• [Your goal]
Repeat, exactly and alone, every line from the line that contains "Note: in this practice we tag the blue plastic" to the end of the entries.

• [Extracted information]
● ● ● ●

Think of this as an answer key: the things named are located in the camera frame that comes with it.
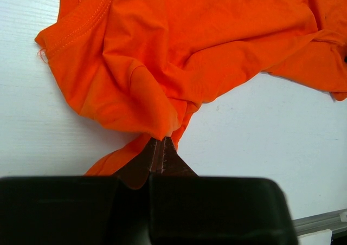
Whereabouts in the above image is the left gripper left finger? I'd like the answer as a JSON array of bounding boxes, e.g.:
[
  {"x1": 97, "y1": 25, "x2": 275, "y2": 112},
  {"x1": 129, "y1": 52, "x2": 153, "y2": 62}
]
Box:
[{"x1": 1, "y1": 139, "x2": 159, "y2": 244}]

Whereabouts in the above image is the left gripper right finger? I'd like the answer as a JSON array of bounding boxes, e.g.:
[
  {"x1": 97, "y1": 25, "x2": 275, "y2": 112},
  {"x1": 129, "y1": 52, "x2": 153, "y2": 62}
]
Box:
[{"x1": 149, "y1": 137, "x2": 298, "y2": 244}]

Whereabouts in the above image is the orange t-shirt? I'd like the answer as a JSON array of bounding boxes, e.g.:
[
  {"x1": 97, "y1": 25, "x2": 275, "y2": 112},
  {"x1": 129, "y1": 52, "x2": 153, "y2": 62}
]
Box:
[{"x1": 35, "y1": 0, "x2": 346, "y2": 179}]

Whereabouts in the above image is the aluminium rail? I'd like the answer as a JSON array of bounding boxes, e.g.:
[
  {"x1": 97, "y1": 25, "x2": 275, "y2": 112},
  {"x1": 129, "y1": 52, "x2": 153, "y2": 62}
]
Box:
[{"x1": 293, "y1": 209, "x2": 346, "y2": 245}]

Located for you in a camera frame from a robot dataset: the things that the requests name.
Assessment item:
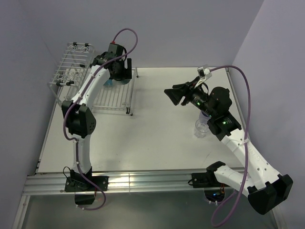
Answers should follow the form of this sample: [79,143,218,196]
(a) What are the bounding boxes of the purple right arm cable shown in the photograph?
[209,64,251,227]

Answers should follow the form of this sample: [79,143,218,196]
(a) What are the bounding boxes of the white wire dish rack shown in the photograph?
[47,42,138,115]

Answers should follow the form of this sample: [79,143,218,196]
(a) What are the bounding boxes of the clear glass cup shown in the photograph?
[194,119,209,138]

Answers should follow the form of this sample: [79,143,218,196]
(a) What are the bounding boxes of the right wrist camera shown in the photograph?
[195,65,212,88]

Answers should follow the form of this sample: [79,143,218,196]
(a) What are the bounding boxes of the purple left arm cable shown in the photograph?
[63,28,139,210]

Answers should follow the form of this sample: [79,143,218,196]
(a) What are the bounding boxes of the aluminium mounting rail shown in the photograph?
[11,164,286,229]

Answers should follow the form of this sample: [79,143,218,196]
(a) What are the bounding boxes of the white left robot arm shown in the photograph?
[61,42,132,190]

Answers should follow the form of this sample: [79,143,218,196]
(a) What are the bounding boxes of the blue ceramic mug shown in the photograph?
[103,79,113,88]

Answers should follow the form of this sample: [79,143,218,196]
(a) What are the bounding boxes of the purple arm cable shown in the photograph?
[209,64,251,227]
[63,28,139,210]

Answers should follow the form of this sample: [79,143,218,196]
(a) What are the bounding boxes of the purple plastic cup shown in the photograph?
[199,112,210,124]

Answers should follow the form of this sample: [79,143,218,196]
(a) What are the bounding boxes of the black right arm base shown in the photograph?
[188,161,227,202]

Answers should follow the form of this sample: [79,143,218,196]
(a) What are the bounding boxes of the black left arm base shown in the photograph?
[63,167,109,207]

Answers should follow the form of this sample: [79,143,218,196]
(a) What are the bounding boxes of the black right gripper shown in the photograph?
[164,76,216,118]

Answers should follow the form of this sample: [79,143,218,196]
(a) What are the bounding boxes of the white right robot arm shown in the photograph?
[164,81,293,215]

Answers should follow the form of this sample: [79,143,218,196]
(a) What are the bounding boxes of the dark green patterned mug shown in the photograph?
[118,79,130,85]

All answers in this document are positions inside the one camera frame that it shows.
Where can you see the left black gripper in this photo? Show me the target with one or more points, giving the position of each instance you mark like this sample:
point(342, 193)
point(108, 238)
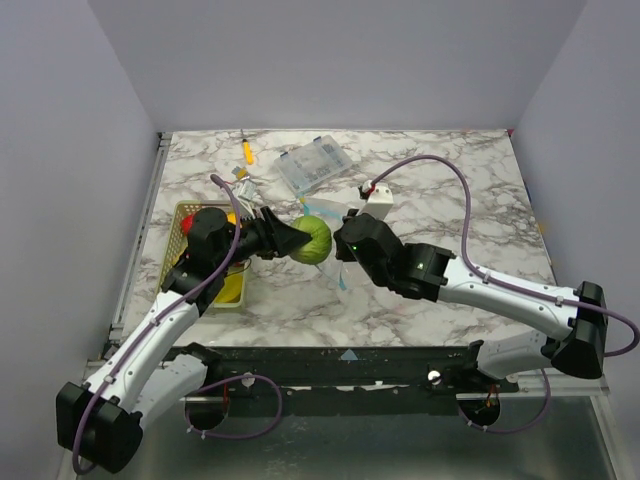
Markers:
point(288, 238)

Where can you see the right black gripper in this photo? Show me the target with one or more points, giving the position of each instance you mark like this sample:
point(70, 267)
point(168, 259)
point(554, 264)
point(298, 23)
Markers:
point(343, 242)

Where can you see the green toy cabbage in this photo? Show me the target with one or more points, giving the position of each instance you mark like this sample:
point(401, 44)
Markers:
point(319, 248)

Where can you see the clear zip top bag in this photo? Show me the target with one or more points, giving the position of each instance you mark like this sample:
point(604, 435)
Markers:
point(334, 275)

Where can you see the red toy apple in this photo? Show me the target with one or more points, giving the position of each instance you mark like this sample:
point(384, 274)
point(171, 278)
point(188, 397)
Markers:
point(186, 224)

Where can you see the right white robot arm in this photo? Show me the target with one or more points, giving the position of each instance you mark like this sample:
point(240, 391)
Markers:
point(567, 327)

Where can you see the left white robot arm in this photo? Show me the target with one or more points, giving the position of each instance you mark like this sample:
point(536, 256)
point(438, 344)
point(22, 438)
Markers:
point(101, 421)

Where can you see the small yellow metal clip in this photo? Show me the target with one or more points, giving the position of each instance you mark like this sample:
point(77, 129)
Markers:
point(240, 173)

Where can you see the clear plastic compartment box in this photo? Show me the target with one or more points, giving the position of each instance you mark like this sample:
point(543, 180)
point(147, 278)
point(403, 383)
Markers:
point(305, 168)

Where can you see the green perforated plastic basket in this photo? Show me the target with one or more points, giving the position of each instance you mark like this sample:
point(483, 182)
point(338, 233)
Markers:
point(177, 243)

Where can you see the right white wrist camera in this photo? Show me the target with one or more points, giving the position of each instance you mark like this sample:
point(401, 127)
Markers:
point(378, 199)

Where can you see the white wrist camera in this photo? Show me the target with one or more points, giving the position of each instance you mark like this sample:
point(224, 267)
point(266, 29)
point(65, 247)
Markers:
point(245, 191)
point(378, 199)

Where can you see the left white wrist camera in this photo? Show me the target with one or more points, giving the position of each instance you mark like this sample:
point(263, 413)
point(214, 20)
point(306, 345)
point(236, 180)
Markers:
point(245, 191)

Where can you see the yellow handled screwdriver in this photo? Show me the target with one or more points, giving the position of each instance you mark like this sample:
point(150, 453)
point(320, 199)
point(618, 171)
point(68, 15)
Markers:
point(248, 154)

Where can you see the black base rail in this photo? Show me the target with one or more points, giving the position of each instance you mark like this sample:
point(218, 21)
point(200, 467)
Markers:
point(338, 381)

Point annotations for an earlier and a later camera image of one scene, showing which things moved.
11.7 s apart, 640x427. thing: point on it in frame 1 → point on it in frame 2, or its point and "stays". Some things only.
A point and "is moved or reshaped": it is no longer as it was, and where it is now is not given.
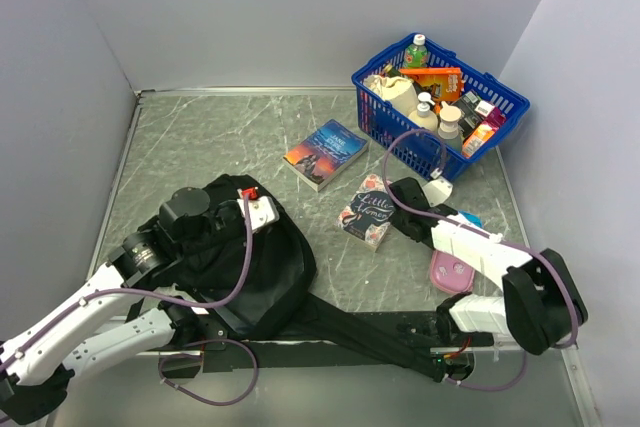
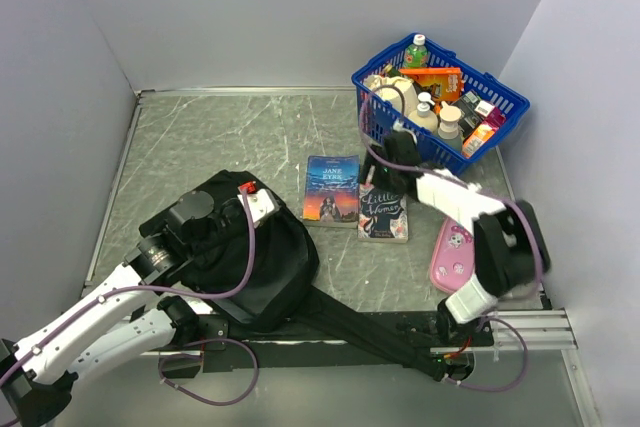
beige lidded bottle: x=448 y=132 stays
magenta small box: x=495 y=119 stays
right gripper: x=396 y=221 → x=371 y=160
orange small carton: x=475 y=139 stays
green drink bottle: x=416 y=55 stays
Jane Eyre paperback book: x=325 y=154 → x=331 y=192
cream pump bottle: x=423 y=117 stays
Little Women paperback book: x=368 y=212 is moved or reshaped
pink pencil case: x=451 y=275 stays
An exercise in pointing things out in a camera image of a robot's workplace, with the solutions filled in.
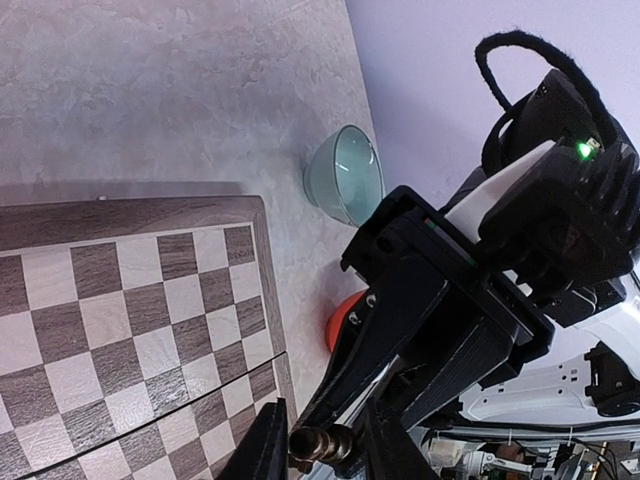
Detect white orange ceramic bowl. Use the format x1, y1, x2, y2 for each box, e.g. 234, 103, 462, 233
324, 290, 369, 355

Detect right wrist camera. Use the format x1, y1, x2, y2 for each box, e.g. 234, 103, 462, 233
448, 70, 639, 327

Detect wooden chess board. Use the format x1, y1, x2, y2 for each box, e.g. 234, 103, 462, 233
1, 196, 293, 479

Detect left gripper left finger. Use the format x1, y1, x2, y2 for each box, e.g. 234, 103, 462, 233
229, 398, 288, 480

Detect clear glass bowl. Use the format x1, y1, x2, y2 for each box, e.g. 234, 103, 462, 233
303, 125, 386, 228

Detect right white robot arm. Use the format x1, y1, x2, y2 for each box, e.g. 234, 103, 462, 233
297, 186, 639, 431

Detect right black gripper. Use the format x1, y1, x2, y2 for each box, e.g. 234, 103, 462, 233
295, 186, 554, 430

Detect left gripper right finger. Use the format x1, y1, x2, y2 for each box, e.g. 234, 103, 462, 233
363, 404, 439, 480

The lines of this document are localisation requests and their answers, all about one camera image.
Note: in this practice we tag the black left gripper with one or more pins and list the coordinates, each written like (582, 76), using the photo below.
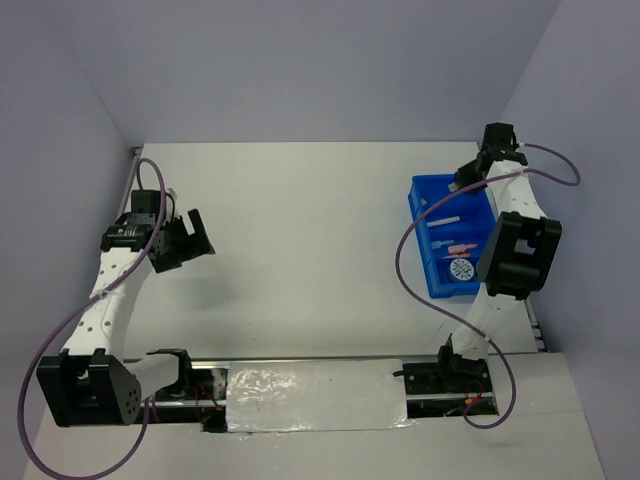
(194, 245)

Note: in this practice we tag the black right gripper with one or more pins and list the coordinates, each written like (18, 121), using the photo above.
(464, 174)

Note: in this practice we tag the blue white marker pen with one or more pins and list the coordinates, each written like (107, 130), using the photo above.
(443, 221)

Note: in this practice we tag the pink eraser stick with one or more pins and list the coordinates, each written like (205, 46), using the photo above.
(460, 248)

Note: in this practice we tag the blue patterned tape roll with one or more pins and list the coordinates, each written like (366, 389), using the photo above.
(461, 270)

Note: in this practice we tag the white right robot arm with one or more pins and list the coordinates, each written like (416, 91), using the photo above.
(514, 263)

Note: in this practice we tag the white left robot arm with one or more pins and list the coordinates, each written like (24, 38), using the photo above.
(88, 383)

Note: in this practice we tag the blue plastic sorting bin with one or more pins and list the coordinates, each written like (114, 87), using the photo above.
(476, 224)

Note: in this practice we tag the silver foil tape sheet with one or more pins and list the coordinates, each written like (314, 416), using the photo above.
(310, 396)

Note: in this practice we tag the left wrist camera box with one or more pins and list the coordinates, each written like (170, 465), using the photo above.
(171, 209)

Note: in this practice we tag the black metal base rail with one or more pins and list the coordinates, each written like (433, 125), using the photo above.
(429, 394)

● ● ● ●

• [Answer box]
Note: in this practice we tag the blue plastic sorting bin with one or more pins and list the coordinates, each written like (114, 87), using the photo above.
(476, 224)

Note: in this practice we tag the silver foil tape sheet with one or more pins and list the coordinates, each written like (314, 416), using the photo above.
(310, 396)

Note: in this practice we tag the left wrist camera box with one or more pins and list the coordinates, each written like (170, 465), using the photo above.
(171, 209)

Note: in this practice we tag the black metal base rail with one or more pins and list the coordinates, each written like (433, 125), using the photo above.
(429, 394)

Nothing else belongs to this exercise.